> [EXERCISE REQUIREMENTS] Send every record back word for word.

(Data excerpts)
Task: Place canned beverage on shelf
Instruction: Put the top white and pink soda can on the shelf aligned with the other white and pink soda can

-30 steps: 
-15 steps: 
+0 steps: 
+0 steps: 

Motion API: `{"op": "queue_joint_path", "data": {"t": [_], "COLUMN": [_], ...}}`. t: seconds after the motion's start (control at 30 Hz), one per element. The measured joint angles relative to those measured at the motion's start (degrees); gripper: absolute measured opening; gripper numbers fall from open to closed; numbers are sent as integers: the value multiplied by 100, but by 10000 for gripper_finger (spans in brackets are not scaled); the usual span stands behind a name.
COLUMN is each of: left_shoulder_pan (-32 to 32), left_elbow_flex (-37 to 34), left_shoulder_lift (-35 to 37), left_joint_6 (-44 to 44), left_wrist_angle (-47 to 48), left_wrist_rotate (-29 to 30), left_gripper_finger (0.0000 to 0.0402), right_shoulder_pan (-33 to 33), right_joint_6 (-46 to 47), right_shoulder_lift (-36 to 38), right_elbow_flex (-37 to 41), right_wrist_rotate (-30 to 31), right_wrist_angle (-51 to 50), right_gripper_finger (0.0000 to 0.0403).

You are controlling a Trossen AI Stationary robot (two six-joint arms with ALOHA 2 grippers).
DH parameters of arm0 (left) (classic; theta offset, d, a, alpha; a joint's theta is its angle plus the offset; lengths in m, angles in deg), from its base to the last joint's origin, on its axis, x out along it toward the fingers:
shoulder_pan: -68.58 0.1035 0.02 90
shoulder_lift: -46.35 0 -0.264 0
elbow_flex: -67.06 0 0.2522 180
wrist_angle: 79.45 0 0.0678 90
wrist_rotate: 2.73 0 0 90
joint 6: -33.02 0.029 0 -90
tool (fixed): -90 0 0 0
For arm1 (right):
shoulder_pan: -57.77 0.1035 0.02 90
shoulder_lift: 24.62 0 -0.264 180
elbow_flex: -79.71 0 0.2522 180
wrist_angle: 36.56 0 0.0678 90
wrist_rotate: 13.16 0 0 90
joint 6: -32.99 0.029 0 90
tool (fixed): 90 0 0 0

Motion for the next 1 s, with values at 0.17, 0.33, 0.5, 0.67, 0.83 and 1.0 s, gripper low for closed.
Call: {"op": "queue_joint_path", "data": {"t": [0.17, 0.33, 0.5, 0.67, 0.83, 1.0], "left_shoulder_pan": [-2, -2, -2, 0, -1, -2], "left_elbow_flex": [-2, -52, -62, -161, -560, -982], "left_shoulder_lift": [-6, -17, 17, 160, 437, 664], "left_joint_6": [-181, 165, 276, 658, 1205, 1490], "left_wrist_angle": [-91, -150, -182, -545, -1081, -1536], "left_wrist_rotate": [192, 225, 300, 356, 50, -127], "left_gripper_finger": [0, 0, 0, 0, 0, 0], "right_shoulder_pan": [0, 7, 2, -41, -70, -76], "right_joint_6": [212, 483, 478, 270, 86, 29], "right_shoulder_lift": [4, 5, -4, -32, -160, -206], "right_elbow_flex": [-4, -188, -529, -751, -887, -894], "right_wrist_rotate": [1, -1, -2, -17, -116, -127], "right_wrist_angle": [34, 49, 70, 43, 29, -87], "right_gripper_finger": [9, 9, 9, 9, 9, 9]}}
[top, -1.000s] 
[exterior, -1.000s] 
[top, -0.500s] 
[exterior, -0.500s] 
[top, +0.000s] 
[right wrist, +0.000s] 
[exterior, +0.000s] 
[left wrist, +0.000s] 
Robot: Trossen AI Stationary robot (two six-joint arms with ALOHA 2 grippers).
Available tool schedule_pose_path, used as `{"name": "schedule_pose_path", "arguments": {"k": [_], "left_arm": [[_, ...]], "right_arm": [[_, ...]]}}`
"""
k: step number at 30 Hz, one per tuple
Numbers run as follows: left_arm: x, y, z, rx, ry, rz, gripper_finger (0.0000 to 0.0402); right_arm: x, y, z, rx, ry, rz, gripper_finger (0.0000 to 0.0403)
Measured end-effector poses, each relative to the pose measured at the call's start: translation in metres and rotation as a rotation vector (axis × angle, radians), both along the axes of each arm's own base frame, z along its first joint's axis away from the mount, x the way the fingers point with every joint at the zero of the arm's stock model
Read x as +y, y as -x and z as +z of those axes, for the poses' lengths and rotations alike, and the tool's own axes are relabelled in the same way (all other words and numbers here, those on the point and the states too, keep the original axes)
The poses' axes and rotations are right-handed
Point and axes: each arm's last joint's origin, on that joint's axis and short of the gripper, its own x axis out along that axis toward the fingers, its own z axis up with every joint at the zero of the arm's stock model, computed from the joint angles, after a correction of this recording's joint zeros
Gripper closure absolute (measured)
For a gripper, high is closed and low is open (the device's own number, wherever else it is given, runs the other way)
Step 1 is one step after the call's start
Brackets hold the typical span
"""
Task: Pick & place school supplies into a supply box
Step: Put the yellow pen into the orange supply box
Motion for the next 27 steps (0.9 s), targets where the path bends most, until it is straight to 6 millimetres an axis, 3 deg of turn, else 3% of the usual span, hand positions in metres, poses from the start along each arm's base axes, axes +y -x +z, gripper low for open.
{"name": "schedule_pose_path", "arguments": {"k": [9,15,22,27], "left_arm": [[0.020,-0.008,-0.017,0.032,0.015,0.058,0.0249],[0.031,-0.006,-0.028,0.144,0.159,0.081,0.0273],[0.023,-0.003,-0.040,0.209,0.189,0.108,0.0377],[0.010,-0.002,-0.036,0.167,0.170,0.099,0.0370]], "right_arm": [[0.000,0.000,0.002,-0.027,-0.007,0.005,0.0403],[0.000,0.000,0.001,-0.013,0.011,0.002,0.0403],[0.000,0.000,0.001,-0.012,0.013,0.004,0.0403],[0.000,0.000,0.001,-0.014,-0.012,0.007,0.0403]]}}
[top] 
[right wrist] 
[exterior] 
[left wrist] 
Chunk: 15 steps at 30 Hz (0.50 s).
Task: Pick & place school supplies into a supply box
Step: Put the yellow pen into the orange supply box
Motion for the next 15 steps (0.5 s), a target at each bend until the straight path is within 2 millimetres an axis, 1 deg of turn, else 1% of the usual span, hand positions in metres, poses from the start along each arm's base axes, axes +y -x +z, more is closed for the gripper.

> [TASK SOLUTION]
Task: Place canned beverage on shelf
Instruction: Put the top white and pink soda can on the shelf aligned with the other white and pink soda can

-30 steps: 
-15 steps: 
+0 steps: 
+0 steps: 

Motion API: `{"op": "queue_joint_path", "data": {"t": [_], "COLUMN": [_], ...}}`. t: seconds after the motion's start (control at 30 Hz), one per element. The measured joint angles relative to those measured at the motion's start (degrees); gripper: absolute measured opening; gripper numbers fall from open to closed; numbers are sent as integers: the value multiplied by 100, but by 10000 for gripper_finger (spans in brackets are not scaled); the usual span stands behind a name.
COLUMN is each of: left_shoulder_pan (-32 to 32), left_elbow_flex (-37 to 34), left_shoulder_lift (-35 to 37), left_joint_6 (-44 to 44), left_wrist_angle (-47 to 48), left_wrist_rotate (-29 to 30), left_gripper_finger (0.0000 to 0.0402), right_shoulder_pan (-33 to 33), right_joint_6 (-46 to 47), right_shoulder_lift (-36 to 38), right_elbow_flex (-37 to 41), right_wrist_rotate (-30 to 31), right_wrist_angle (-51 to 50), right_gripper_finger (0.0000 to 0.0403).

You are controlling a Trossen AI Stationary robot (two six-joint arms with ALOHA 2 grippers).
DH parameters of arm0 (left) (classic; theta offset, d, a, alpha; a joint's theta is its angle plus the offset; lengths in m, angles in deg), from its base to the last joint's origin, on its axis, x out along it toward the fingers:
shoulder_pan: -68.58 0.1035 0.02 90
shoulder_lift: -46.35 0 -0.264 0
elbow_flex: -67.06 0 0.2522 180
wrist_angle: 79.45 0 0.0678 90
wrist_rotate: 2.73 0 0 90
joint 6: -33.02 0.029 0 -90
tool (fixed): -90 0 0 0
For arm1 (right):
shoulder_pan: -57.77 0.1035 0.02 90
shoulder_lift: 24.62 0 -0.264 180
elbow_flex: -79.71 0 0.2522 180
wrist_angle: 36.56 0 0.0678 90
wrist_rotate: 13.16 0 0 90
joint 6: -32.99 0.029 0 90
tool (fixed): 90 0 0 0

Motion for the next 1 s, with values at 0.17, 0.33, 0.5, 0.67, 0.83 and 1.0 s, gripper low for closed.
Call: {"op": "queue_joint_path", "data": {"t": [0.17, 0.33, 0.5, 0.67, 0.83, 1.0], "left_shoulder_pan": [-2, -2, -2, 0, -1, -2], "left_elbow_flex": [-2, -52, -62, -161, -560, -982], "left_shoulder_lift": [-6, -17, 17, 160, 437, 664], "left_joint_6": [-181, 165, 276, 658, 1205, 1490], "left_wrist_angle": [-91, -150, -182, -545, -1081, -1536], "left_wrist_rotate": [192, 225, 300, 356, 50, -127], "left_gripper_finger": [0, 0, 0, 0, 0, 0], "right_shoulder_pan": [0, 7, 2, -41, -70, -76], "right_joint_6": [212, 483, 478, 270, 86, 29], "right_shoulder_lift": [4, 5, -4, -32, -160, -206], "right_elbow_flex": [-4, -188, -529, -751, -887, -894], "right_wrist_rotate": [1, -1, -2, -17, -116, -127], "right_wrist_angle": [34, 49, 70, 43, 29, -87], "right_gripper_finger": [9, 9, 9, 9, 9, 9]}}
[top, -1.000s] 
[exterior, -1.000s] 
[top, -0.500s] 
[exterior, -0.500s] 
[top, +0.000s] 
[right wrist, +0.000s] 
[exterior, +0.000s] 
[left wrist, +0.000s] 
Robot: Trossen AI Stationary robot (two six-joint arms with ALOHA 2 grippers).
Available tool schedule_pose_path, used as `{"name": "schedule_pose_path", "arguments": {"k": [_], "left_arm": [[_, ...]], "right_arm": [[_, ...]]}}`
"""
k: step number at 30 Hz, one per tuple
Numbers run as follows: left_arm: x, y, z, rx, ry, rz, gripper_finger (0.0000 to 0.0402); right_arm: x, y, z, rx, ry, rz, gripper_finger (0.0000 to 0.0403)
Measured end-effector poses, each relative to the pose measured at the call's start: translation in metres and rotation as a rotation vector (axis × angle, radians), both along the axes of each arm's own base frame, z along its first joint's axis away from the mount, x the way the fingers point with every joint at the zero of the arm's stock model
Read x as +y, y as -x and z as +z of those axes, for the poses' lengths and rotations alike, and the tool's own axes are relabelled in the same way (all other words and numbers here, those on the point and the states too, keep the original axes)
The poses' axes and rotations are right-handed
Point and axes: each arm's last joint's origin, on that joint's axis and short of the gripper, its own x axis out along that axis toward the fingers, its own z axis up with every joint at the zero of the arm's stock model, computed from the joint angles, after a correction of this recording's joint zeros
Gripper closure absolute (measured)
For a gripper, high is closed and low is open (the device's own number, wherever else it is given, runs the other way)
Step 1 is one step after the call's start
Brackets hold the typical span
"""
Task: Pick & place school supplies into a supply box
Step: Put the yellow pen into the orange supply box
Motion for the next 27 steps (0.9 s), targets where the path bends most, until it is straight to 6 millimetres an axis, 3 deg of turn, else 3% of the usual span, hand positions in metres, poses from the start along each arm's base axes, axes +y -x +z, gripper low for open.
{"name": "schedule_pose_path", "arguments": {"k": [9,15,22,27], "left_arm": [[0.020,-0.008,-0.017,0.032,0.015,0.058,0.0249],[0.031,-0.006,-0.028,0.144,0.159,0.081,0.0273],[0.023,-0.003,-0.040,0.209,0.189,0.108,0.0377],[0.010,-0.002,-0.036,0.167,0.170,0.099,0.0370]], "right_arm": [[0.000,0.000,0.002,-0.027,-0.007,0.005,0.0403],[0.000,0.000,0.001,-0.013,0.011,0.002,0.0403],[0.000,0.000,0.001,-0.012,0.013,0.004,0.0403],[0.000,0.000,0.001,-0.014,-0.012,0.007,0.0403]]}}
[top] 
[right wrist] 
[exterior] 
[left wrist] 
Chunk: 15 steps at 30 Hz (0.50 s).
Task: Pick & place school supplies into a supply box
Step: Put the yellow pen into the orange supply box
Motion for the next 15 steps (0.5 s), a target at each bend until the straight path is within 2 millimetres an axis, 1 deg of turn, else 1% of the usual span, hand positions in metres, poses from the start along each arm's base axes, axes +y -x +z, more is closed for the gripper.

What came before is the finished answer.